In a series of narrow and technical rulings, the justices have seemed to take pains to avoid a showdown with a president who has challenged the judiciary’s legitimacy.

GIFT LINK 🎁 —> In Trump Cases, Supreme Court Retreats From Confrontation
“…
But as the first wave of challenges to President Trump’s blitz of executive orders has reached the justices, a very different portrait of the court is emerging. It has issued a series of narrow and legalistic rulings that seem calculated to avoid the larger issues presented by a president rapidly working to expand power and reshape government.

On Monday, the court ruled that Venezuelan migrants who challenged the administration’s plans to send them to a notorious prison in El Salvador had filed their lawsuits in the wrong court, without ruling on the underlying legal issues.

…. Challenges to initiatives from the second Trump administration have yielded five emergency rulings so far.

… In any event, the five orders said very little.

One ruled that a challenge to a trial judge’s order barring the firing of a government watchdog should be “held in abeyance.” Another instructed a judge who had told the administration to restoreforeign aid to “clarify what obligations the government must fulfill.”

A third, allowing the administration to temporarily freeze teacher-training grants, relied on a mélange of laws and doctrines — the Administrative Procedure Act, sovereign immunity, the Tucker Act — to conclude that the challengers had most likely sued in the wrong court.

These were, Justice Ketanji Brown Jackson wrote in dissent, “ancillary threshold and remedial questions” that ducked the real one: Were the administration’s actions lawful? …”
 
Can't wait to see what bullshit Alito comes up with to justify his vote.
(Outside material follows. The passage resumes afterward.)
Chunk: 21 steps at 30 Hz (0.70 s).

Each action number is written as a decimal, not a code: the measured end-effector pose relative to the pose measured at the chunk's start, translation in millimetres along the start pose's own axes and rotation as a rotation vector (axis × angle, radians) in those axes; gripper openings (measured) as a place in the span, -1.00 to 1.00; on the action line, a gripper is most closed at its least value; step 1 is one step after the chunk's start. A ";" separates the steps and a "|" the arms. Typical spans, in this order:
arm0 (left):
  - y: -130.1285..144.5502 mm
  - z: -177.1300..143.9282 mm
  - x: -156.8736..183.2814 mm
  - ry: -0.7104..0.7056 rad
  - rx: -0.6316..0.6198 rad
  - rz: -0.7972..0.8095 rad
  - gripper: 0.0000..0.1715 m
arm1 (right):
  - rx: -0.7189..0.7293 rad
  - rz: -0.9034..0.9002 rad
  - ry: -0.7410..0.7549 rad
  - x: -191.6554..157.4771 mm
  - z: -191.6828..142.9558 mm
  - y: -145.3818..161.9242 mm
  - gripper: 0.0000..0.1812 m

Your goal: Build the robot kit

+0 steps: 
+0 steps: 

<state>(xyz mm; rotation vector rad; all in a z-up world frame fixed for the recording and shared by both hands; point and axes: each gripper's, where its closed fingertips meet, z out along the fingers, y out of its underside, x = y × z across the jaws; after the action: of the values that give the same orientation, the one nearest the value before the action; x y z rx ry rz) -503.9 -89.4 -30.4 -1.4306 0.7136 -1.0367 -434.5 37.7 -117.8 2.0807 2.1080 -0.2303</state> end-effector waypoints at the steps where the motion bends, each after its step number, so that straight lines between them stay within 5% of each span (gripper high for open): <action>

Actually, never mind. I can definitely wait.
 
I think the Trump admin is basically hoisted by its own petard here. By claiming that they have no power to bring people back from El Salvador - and refusing to do anything to bring people back even when ordered by courts - they can’t well complain that the courts have to act quickly to block potential constitutional violations before they happen.

The overreaching by the Trump hardliners is really hurting them here. If they had just brought back one guy after the court ordered them to- and if Trump would just say they won’t do this to civilians - they would have had a much better chance of the court allowing them to continue deportations (at least for now). And I suspect that the admin moving the prisoners to a different location to get around an existing injunction really ticked many of the Supreme Court justices off.
 
The overreaching by the Trump hardliners is really hurting them here. If they had just brought back one guy after the court ordered them to- and if Trump would just say they won’t do this to civilians - they would have had a much better chance of the court allowing them to continue deportations (at least for now). And I suspect that the admin moving the prisoners to a different location to get around an existing injunction really ticked many of the Supreme Court justices off.
Unless the point is a) get a maximalist victory or b) lose sufficiently often to claim the court system is biased and therefore doesn't have to be obeyed.
 
Unless the point is a) get a maximalist victory or b) lose sufficiently often to claim the court system is biased and therefore doesn't have to be obeyed.
True. Good luck to them selling the public on the idea that the Supreme Court with four Trump appointees is biased against him. Not that they won’t try.
 
“…One ruled that a challenge to a trial judge’s order barring the firing of a government watchdog should be “held in abeyance.” Another instructed a judge who had told the administration to restoreforeign aid to “clarify what obligations the government must fulfill.”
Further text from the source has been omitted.